4th August 2000, 1:00am
I READ with interest the article “Concern over writing mounts” (TESS, July 21).

A few months ago I was involved in an exchange of letters with an adviser to the National Literacy Strategy.

She disparaged writing workshops and treated the term “creative writing” with a high degree of contempt.

In the light of the growing

gap between reading and writing standards maybe she and other proponents of the strategy should revise their views or at least show some humility in

considering other opinions.

Two points arise. First, there will always be a gap between reading and writing, but one as big as at present might lead us to question whether reading standards are really as high as claimed. Reading amounts to more than the information retrieval that seems to ominate the thinking behind the literacy hour.

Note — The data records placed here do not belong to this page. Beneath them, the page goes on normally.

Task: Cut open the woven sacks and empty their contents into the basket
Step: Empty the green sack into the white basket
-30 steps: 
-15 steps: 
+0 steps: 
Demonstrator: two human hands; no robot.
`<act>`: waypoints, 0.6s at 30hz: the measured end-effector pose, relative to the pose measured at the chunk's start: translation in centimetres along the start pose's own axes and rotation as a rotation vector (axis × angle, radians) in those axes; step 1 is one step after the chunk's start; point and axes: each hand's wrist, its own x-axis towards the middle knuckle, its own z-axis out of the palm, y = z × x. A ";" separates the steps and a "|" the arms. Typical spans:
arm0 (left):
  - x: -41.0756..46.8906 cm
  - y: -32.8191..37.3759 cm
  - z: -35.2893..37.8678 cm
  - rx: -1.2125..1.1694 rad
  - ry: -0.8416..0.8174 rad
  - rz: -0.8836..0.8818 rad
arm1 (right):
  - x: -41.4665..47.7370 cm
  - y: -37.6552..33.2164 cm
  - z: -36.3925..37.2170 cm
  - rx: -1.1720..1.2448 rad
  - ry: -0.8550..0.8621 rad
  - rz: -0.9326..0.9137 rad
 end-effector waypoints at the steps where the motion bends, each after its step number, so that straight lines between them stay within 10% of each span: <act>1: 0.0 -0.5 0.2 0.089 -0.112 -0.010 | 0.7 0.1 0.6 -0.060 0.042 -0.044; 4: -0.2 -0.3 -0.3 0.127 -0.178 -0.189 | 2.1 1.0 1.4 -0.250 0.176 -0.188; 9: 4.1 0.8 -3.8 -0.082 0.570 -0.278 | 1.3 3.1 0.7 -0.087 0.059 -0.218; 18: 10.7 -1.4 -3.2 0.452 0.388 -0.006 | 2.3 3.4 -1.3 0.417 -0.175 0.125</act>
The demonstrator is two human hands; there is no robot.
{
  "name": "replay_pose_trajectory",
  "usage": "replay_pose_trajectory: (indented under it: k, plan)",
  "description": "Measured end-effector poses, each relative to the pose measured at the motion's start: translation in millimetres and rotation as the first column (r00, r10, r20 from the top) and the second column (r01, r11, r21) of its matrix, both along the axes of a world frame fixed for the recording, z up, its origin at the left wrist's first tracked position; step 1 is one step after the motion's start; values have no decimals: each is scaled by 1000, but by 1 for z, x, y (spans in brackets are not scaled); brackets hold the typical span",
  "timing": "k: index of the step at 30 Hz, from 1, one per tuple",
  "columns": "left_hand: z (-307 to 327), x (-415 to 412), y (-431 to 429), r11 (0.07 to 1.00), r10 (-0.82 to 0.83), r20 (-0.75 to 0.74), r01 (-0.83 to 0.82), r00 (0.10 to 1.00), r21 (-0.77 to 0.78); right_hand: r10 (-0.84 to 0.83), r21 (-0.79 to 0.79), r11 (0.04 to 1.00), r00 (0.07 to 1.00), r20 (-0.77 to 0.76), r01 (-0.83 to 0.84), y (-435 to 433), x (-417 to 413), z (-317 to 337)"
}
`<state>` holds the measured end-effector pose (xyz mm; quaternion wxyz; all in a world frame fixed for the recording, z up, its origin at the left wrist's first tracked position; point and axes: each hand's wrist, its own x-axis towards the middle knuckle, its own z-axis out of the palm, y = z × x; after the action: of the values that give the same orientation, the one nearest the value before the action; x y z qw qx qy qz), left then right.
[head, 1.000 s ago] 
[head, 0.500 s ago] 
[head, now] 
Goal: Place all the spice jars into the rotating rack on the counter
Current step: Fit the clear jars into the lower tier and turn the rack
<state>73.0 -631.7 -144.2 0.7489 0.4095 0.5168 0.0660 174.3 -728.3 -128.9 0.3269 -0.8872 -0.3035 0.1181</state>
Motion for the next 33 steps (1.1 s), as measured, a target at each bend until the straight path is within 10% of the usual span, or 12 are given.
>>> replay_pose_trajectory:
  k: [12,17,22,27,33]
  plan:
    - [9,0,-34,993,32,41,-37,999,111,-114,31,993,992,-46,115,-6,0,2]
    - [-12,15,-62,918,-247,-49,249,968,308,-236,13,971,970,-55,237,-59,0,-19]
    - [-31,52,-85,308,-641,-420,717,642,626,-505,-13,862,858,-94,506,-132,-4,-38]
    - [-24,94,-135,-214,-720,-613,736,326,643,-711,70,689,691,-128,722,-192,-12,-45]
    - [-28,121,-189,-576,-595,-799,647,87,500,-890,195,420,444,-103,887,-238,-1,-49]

Low writing scores suggest that there are huge gaps in genuine reading ability (in which pleasure should figure prominently). After all, a good writer has to be a good reader.

Second, writing depends, among other things, upon a synthesis of sustained concentration, creative stamina and the will to write well, not just an aggregate of formal skills, however necessary they are.

Creative writing should be a core feature of the primary curriculum. Too many schools are retreating from it altogether to gain marks in “easier” letter and non-fiction writing. It is time to challenge the dogmatic and rigid adherence to the strategy.